> **Material provided**

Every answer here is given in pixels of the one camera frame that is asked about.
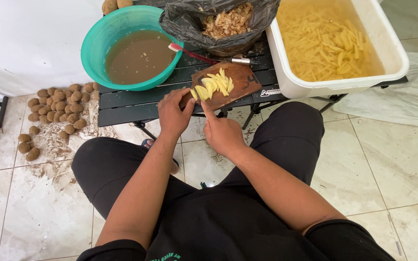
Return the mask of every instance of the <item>black plastic bag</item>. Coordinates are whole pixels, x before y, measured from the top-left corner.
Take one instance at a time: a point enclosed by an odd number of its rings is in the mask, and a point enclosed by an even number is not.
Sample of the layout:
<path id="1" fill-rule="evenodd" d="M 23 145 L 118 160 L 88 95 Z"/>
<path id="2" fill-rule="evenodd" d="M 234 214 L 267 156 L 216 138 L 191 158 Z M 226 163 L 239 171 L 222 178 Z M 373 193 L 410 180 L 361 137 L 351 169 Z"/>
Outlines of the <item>black plastic bag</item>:
<path id="1" fill-rule="evenodd" d="M 202 20 L 251 3 L 251 32 L 215 39 L 202 35 Z M 199 46 L 215 56 L 227 57 L 247 51 L 272 23 L 280 0 L 177 0 L 167 3 L 159 24 L 165 32 L 187 44 Z"/>

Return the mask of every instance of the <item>white sheet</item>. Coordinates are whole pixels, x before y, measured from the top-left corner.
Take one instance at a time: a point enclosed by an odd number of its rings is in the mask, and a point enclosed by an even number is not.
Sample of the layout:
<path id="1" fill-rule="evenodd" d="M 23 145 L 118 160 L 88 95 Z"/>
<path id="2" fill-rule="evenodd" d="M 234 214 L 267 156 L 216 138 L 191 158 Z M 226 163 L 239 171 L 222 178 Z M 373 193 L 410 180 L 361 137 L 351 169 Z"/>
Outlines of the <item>white sheet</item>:
<path id="1" fill-rule="evenodd" d="M 349 94 L 333 109 L 355 116 L 418 126 L 418 53 L 408 52 L 407 55 L 411 61 L 407 84 Z"/>

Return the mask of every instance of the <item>wooden cutting board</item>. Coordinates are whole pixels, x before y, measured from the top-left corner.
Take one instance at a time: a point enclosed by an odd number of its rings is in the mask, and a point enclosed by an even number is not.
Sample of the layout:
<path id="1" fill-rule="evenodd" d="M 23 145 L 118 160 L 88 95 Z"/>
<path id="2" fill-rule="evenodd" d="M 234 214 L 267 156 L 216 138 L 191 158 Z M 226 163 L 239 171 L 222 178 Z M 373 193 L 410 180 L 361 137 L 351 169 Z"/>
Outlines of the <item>wooden cutting board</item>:
<path id="1" fill-rule="evenodd" d="M 207 99 L 206 103 L 212 110 L 220 109 L 221 107 L 236 101 L 237 99 L 243 98 L 251 93 L 257 92 L 262 88 L 261 83 L 254 75 L 253 71 L 248 65 L 234 64 L 234 63 L 218 63 L 209 68 L 206 68 L 202 71 L 199 71 L 193 75 L 191 78 L 193 82 L 191 83 L 191 88 L 194 89 L 195 86 L 203 86 L 201 79 L 209 78 L 208 73 L 218 74 L 220 68 L 225 70 L 225 76 L 232 78 L 234 89 L 230 92 L 229 96 L 224 97 L 221 92 L 214 92 L 212 94 L 212 99 Z M 182 101 L 180 102 L 180 108 L 185 107 L 188 101 L 193 98 L 189 92 L 183 96 Z"/>

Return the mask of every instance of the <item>red toothbrush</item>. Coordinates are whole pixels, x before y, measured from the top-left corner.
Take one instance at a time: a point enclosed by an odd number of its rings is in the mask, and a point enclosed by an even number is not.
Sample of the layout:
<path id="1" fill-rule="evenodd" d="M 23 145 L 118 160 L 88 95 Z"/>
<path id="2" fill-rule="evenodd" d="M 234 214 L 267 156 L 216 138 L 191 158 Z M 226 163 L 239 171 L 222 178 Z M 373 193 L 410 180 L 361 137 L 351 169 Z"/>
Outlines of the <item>red toothbrush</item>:
<path id="1" fill-rule="evenodd" d="M 172 50 L 172 51 L 174 51 L 174 52 L 184 51 L 184 52 L 185 52 L 185 53 L 187 53 L 189 56 L 194 57 L 194 58 L 197 58 L 197 59 L 200 59 L 201 61 L 204 61 L 204 62 L 206 62 L 206 63 L 210 63 L 210 64 L 212 64 L 212 65 L 216 65 L 216 64 L 217 64 L 217 62 L 216 62 L 216 61 L 214 61 L 214 60 L 212 60 L 212 59 L 209 59 L 209 58 L 207 58 L 207 57 L 204 57 L 204 56 L 202 56 L 202 55 L 196 54 L 196 53 L 194 53 L 194 52 L 187 51 L 187 50 L 183 49 L 183 48 L 182 48 L 180 45 L 178 45 L 178 44 L 174 44 L 174 43 L 169 44 L 169 49 L 170 49 L 170 50 Z"/>

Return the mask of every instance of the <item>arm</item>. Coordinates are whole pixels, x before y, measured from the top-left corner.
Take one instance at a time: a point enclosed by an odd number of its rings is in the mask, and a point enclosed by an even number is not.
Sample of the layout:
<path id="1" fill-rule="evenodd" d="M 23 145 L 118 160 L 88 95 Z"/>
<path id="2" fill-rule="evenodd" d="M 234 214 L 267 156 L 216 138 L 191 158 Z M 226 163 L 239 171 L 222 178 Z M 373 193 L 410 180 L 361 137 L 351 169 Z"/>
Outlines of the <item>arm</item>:
<path id="1" fill-rule="evenodd" d="M 170 92 L 159 102 L 161 133 L 112 206 L 96 246 L 131 239 L 149 248 L 164 199 L 178 138 L 194 109 L 191 99 L 182 112 L 178 103 L 188 89 Z"/>
<path id="2" fill-rule="evenodd" d="M 246 175 L 262 200 L 290 228 L 305 234 L 316 223 L 346 219 L 314 189 L 248 147 L 237 122 L 218 119 L 205 103 L 202 107 L 208 119 L 204 128 L 208 143 Z"/>

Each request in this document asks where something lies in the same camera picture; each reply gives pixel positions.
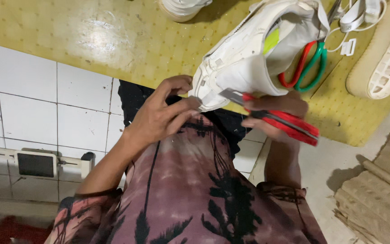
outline finger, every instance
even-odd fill
[[[308,104],[297,98],[294,92],[285,96],[264,96],[247,101],[244,106],[249,110],[255,111],[280,110],[300,118],[303,118],[308,111]]]
[[[153,95],[156,102],[164,101],[171,92],[174,94],[184,94],[192,89],[192,77],[188,75],[178,75],[163,80]]]
[[[197,110],[198,107],[201,105],[198,98],[195,97],[189,97],[184,98],[168,107],[165,108],[165,114],[169,116],[170,118],[173,118],[183,112],[186,112],[190,109]]]
[[[195,115],[198,115],[199,112],[196,110],[188,110],[186,112],[183,112],[179,115],[177,115],[176,118],[174,118],[171,123],[167,127],[168,135],[176,134],[177,131],[181,128],[181,126],[190,118],[192,118]]]
[[[263,131],[268,137],[279,139],[284,136],[285,132],[279,130],[273,125],[264,122],[261,119],[247,118],[241,123],[243,127],[251,127]]]

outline yellow mat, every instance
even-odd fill
[[[214,0],[194,19],[175,23],[152,0],[0,0],[0,46],[155,88],[172,75],[193,75],[202,56],[257,1]],[[333,0],[322,2],[329,9]],[[349,38],[358,37],[355,54],[329,53],[324,81],[303,94],[308,121],[322,136],[362,146],[390,111],[390,97],[356,98],[344,85],[373,33],[351,33]],[[342,38],[334,33],[327,47],[336,47]],[[226,108],[243,113],[236,104]]]

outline person's left hand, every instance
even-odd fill
[[[139,109],[132,123],[123,131],[122,137],[138,149],[175,134],[192,116],[199,114],[198,99],[185,98],[168,106],[165,99],[169,95],[185,94],[192,89],[192,77],[178,75],[160,83],[153,94]]]

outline person's right hand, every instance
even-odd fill
[[[183,123],[199,114],[197,108],[200,103],[198,99],[190,97],[168,106],[165,99],[169,95],[187,93],[192,89],[191,82],[192,77],[188,75],[163,80],[139,109],[132,123],[124,129],[122,137],[141,149],[175,134]]]
[[[297,91],[291,91],[284,96],[263,96],[259,99],[245,102],[244,107],[249,110],[279,110],[303,119],[308,111],[308,104],[300,98]],[[284,131],[264,122],[261,119],[248,117],[242,121],[243,127],[262,130],[275,141],[289,142],[292,140]]]

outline white sneaker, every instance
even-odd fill
[[[158,0],[159,8],[171,20],[185,22],[192,19],[212,0]]]
[[[330,30],[318,0],[263,0],[204,57],[189,96],[202,100],[200,109],[221,108],[230,101],[218,95],[226,88],[287,94],[270,75],[284,72],[307,43]]]
[[[390,1],[345,85],[349,93],[363,98],[382,99],[390,95]]]

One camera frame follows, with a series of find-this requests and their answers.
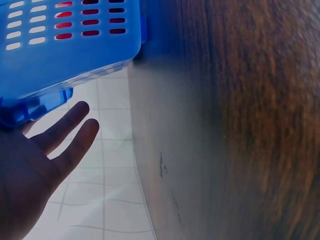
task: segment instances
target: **wooden surface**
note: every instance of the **wooden surface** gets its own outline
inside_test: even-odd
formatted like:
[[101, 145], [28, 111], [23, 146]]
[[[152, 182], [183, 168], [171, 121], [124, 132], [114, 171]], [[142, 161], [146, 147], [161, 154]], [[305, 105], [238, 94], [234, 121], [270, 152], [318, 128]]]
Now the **wooden surface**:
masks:
[[129, 89], [158, 240], [320, 239], [320, 2], [140, 1]]

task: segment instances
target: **white tile floor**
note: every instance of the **white tile floor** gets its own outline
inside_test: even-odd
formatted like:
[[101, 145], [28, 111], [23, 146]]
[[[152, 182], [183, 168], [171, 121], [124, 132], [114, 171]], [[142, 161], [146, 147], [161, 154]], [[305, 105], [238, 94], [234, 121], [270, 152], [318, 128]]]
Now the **white tile floor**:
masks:
[[[73, 98], [30, 131], [43, 132], [78, 101], [100, 132], [79, 166], [59, 186], [24, 240], [155, 240], [136, 169], [127, 70], [77, 86]], [[49, 155], [54, 158], [79, 128]]]

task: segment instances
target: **hand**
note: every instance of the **hand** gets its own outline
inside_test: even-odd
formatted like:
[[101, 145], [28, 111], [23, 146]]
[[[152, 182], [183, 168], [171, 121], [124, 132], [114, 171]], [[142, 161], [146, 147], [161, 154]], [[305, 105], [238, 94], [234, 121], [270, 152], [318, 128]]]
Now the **hand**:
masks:
[[49, 197], [89, 150], [99, 130], [94, 119], [83, 124], [60, 156], [47, 157], [88, 112], [88, 104], [79, 102], [55, 125], [30, 139], [24, 134], [31, 124], [0, 129], [1, 240], [21, 240], [27, 235]]

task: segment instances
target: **wood grain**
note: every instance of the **wood grain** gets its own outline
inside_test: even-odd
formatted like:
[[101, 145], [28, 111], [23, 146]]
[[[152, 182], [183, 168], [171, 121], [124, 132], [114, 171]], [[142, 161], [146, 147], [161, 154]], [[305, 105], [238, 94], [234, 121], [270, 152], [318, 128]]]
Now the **wood grain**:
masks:
[[158, 240], [315, 240], [320, 2], [141, 0], [129, 70]]

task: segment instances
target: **blue plastic basket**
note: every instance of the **blue plastic basket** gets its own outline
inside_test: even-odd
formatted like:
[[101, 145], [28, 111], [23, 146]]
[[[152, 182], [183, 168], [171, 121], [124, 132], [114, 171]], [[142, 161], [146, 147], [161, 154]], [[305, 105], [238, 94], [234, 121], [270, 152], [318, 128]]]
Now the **blue plastic basket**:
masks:
[[75, 85], [124, 68], [141, 43], [139, 0], [0, 0], [0, 124], [66, 103]]

> **Exercise directions**
Quote, exactly and only, the lines from the first line of the data above through the line containing "Return the mask of every instance of the <item>black". The pictures do not belong in it.

> **Exercise output**
Every answer here is given in pixels of the one camera frame that is asked about.
Return the mask of every instance of the <item>black plastic bag</item>. Coordinates are whole pixels, x before y, measured from the top-left corner.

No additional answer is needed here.